ECB’s Visco Urges – Again – That Rate Moves Consider Worsening Economy and Growing Stability Risks

16 November 2022

By David Barwick – FRANKFURT (Econostream) – The European Central Bank still needs to hike rates, but there are reasons to think that it can do so at a slower pace than to date, ECB Governing Council member Ignazio Visco said Wednesday.

In an appearance before Italian lawmakers, Visco, who heads Banca d’Italia, called for striking the proper balance ‘between the risk of inflation remaining high for too long and the risk that the worsening economic situation will eventually bring price growth in the medium term below target’, while keeping financial stability and particularly fragmentation risks in mind.

‘The reference rates of monetary policy - which had been reduced to extraordinarily low levels in the euro area in response to the economic repercussions of the severe economic and financial crises of the past decade - are still below the level consistent with the achievement of our inflation target in the medium term’, he said. ‘The need for continued restrictive action is therefore clear, even if the case for a less aggressive approach is gaining ground.’

In essence, Visco’s remarks reiterate those he made on October 31, when he urged that the ECB not underestimate the danger of hiking interest rates too rapidly for economic prospects, if the latter turn out to be gloomier than anticipated.

We reproduce Visco’s key October 31 comments to make clear that his statements today covered basically the same ground, conceding the need for further adjustment of the policy rates while arguing that economic deterioration and heightened financial stability risks constituted reasons to proceed more slowly:

‘Aware of the risks to financial stability and of the implications for maintaining price stability in the event of a more serious, unexpected worsening of the economic situation, we can certainly discuss the pace at which to raise official rates, but I believe that there should be no doubts about the direction taken, nor about the fact that their level is not yet consistent with the achievement of the target of 2% inflation in the medium term.'

‘However, the danger that the deterioration of the economic outlook will turn out to be worse than expected, making an excessively rapid step in the normalization of official rates disproportionate, should not be underestimated. This is a risk that the Council will have to take into account in the coming months, just like letting inflation remain excessively high for too long.’

Visco called the 200bp of ECB tightening so far ‘a substantial step forward’, and took note of those who feel the ECB is acting too aggressively, saying that ‘[i]n such an uncertain context, I think it is useful to take these observations into account.’

‘I believe, however, that the path taken is the one necessary to keep inflation expectations anchored and to contain the risk of a price-wage spiral that would amplify the negative effects of inflation on our economies’, he continued.

There are some reasons to think inflation would be back at 2% by end-2024, he said, arguing that wage developments ‘have so far remained moderate on the whole’ and long-term inflation expectations are anchored.

Still, while ‘there are no clear signs either of a strong run-up in prices and wages or of a significant 'unwinding' of inflation expectations’, he said, ‘the risks remain significant and this explains why monetary policy action can only continue in the direction taken.’

Visco acknowledged the desire for more specifics about the monetary policy path ahead, but dismissed speculation as to the neutral rate, the terminal rate and the like as ‘levels whose estimation is uncertain, to say the least, and which, if they make sense at all, relate to conditions in the economy that are still far removed from the present.’

Therefore, policy decisions must be made on the basis of available data ‘with the utmost care, but without formulating a priori more or less realistic paths along which to proceed’, he said.

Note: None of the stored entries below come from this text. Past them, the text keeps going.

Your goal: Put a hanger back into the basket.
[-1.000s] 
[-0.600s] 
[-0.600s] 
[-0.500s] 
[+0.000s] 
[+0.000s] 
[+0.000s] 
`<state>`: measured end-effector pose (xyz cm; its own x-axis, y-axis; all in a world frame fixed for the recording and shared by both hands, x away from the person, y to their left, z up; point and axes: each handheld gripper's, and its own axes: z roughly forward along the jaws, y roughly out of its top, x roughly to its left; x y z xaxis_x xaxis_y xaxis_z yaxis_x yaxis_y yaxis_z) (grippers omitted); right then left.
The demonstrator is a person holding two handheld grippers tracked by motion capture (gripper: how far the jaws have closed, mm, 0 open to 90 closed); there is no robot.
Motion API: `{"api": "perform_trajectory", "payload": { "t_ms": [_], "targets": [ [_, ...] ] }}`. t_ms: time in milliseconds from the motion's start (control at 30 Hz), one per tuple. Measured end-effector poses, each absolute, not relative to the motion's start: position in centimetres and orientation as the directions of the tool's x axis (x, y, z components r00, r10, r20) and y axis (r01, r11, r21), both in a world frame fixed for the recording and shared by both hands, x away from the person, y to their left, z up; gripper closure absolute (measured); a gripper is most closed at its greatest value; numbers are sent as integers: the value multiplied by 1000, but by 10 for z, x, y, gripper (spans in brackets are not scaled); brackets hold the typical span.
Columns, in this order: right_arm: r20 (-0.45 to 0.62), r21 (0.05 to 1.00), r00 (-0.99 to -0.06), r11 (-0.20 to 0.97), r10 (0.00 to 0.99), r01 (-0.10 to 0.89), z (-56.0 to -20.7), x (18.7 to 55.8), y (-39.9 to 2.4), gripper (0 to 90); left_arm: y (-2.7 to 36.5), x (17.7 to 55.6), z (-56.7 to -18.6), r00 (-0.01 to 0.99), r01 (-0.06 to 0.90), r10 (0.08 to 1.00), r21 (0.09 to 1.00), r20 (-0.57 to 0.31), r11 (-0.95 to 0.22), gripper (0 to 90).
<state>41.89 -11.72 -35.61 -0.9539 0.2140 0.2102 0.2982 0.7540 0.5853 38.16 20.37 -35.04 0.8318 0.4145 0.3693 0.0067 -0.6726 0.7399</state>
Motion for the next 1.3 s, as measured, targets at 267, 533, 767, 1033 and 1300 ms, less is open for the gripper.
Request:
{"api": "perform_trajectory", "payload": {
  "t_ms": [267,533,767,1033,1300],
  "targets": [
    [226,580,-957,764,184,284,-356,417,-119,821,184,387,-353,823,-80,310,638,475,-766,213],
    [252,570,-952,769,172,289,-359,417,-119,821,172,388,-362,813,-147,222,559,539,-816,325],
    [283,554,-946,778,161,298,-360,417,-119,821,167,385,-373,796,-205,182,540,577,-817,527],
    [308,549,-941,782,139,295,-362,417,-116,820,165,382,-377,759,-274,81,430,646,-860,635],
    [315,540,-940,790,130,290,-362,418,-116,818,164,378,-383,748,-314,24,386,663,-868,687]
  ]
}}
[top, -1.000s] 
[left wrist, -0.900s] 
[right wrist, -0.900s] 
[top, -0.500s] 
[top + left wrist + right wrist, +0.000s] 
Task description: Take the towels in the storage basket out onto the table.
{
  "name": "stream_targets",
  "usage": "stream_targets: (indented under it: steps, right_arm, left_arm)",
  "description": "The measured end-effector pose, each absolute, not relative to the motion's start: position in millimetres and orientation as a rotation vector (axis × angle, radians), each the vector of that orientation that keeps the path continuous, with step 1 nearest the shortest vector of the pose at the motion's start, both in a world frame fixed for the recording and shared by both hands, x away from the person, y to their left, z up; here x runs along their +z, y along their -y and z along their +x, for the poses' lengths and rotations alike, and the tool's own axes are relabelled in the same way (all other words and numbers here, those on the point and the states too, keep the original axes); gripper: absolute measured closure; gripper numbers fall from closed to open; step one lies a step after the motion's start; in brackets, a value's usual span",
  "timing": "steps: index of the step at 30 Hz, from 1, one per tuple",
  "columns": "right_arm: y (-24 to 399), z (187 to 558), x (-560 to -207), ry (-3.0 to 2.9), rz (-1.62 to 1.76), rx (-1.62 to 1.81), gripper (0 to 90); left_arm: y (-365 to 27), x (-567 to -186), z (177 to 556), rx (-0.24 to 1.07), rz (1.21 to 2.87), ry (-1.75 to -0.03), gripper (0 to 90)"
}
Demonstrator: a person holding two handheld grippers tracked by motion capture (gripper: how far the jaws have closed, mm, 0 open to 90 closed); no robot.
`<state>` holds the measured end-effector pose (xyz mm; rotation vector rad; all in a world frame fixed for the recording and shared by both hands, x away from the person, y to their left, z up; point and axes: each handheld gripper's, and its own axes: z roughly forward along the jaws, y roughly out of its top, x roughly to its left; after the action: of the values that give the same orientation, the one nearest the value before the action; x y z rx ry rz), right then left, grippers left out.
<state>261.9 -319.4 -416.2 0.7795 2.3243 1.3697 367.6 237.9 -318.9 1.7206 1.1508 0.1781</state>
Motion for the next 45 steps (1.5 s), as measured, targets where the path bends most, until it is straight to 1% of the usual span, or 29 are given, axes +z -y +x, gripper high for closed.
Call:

Making these decisions had become more difficult due to the sudden worsening of growth prospects after an initial post-pandemic surge, he said. ‘This, on the one hand, recalls the importance of bringing inflation back under control as soon as possible; on the other, it signals the risk that too rapid and pronounced rate hikes will end up amplifying the slowdown in productive activity, bringing price dynamics well below target’, he said.

‘There are also risks to financial stability, also related to the rapidly deteriorating macroeconomic environment’, he said. Were financial markets to fragment, this ‘could lead to an overall tightening of financial conditions far beyond what is necessary to contain high inflation’, he said, noting that the ECB would then deploy its Transmission Protection Instrument.